After supper he brought the jug to Alden’s cabin, a peace offering. He even poured a little for himself into one of the jelly glasses, knowing Alden didn’t like to drink alone when somebody was with him. He waited until Alden had had several drinks before deliberately turning the conversation to the farm. “Why is it you and Doug Penfield are having such a hard time keeping up with the work this year?”
The words sprang forth. “This has been building up for a long time! We hardly ever sell a critter, except a spring lamb or two to a neighbor for Easter dinner. So every year the flock grows, and there are more animals to dip and shear and provide closed-off pasture for. I tried to get your pa to look at things straight before he went to the army, but I never could.”
“Well, let’s you and me talk about it right now. What are we getting per pound of fleece?” he asked, taking his notebook and pencil out of his pocket.
For almost an hour they sat and talked of wool grades and prices, and what the market was likely to be after the war, and the estimated area of range needed per sheep, and days of labor, and costs per day. When they finished, Shaman had a notebook full of scribbles.
Alden was mollified. “Now, if you can tell me Alex will be back soon, it would change the picture, because that boy is a worker. But the truth is, he may be dead someplace down there in the hot country, and you know that’s right, Shaman.”
“Yeah, it’s right. But unless I hear differently, I’m thinking of him as alive.”
“Well, God, yes. But you’d best not figger him in when you’re doin your plannin, is all.”
Shaman sighed, and stood to go. “Tell you what, Alden. I have to ride out again tomorrow afternoon, but I’ll spend the morning on the Osage orange,” he said.
Next morning he was out in the fields early, in work clothes. It was a good day to work outside, dry and breezy, with a big sky full of rainless clouds. He hadn’t done physical labor for a long time, and he could feel his muscles knotting tight before he finished digging the first hole.
He had set only three plants when his mother came riding out onto the prairie on Boss, followed by a Swedish beet farmer named Par Swanson, whom Shaman knew slightly.
“It’s my daughter,” the man yelled before he had reached Shaman. “I think she’s broke her neck.”
Shaman took the horse and the medical bag from his mother and followed after the farmer. It was a ride of about twelve minutes to the Swanson house. From the brief description, he dreaded what he would find, but when they arrived he soon established that the girl was alive and in a lot of pain.
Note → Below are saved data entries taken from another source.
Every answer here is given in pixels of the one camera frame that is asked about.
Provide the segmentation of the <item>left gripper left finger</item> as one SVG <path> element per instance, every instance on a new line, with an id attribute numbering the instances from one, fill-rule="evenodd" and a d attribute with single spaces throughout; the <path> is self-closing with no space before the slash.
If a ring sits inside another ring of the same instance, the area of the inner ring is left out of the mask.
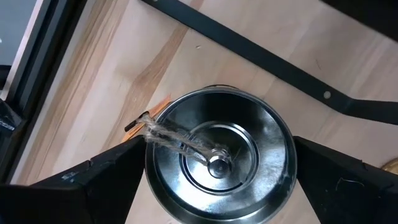
<path id="1" fill-rule="evenodd" d="M 138 136 L 35 184 L 2 184 L 1 223 L 125 223 L 145 150 Z"/>

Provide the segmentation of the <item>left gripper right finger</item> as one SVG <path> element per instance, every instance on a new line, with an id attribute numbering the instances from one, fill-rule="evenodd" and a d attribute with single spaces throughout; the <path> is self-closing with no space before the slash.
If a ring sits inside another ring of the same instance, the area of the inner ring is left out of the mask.
<path id="1" fill-rule="evenodd" d="M 397 223 L 397 175 L 296 136 L 297 178 L 320 223 Z"/>

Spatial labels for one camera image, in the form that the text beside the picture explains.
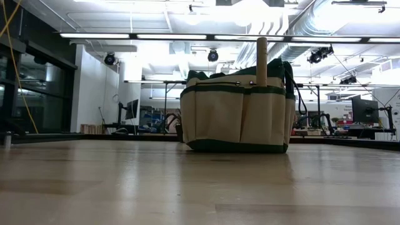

Selma Swanson was a little towhead, less than three years old. She liked to ride the manure-spreader with her father. That morning her father’s team had startled a big hawk that was feeding on a mouse in the field. The hawk flew up suddenly, terrifying the horses. As they jolted forward, Selma had lost her balance and fallen off. Fighting to control the animals, Par saw that his daughter had been struck by the corner of the spreader as she fell. “Looked to me, it got her in the neck,” he said.
The little girl was holding her left arm against her chest with her right hand. Her left shoulder was pushed forward. “No,” Shaman said after he’d examined her. “It’s her collarbone.”
“Broken?” her mother said.
“Well, bent some, and maybe a little cracked. Don’t you worry. It’d be serious if it were you or her father. But at her age bones bend like green twigs and they heal really fast.” The clavicle was injured not far from where it joined the scapula and the sternum. With rags supplied by Mrs. Swanson he fashioned a small sling for Selma’s left arm and then tied the slinged arm to her body with another rag, to keep the clavicle from moving.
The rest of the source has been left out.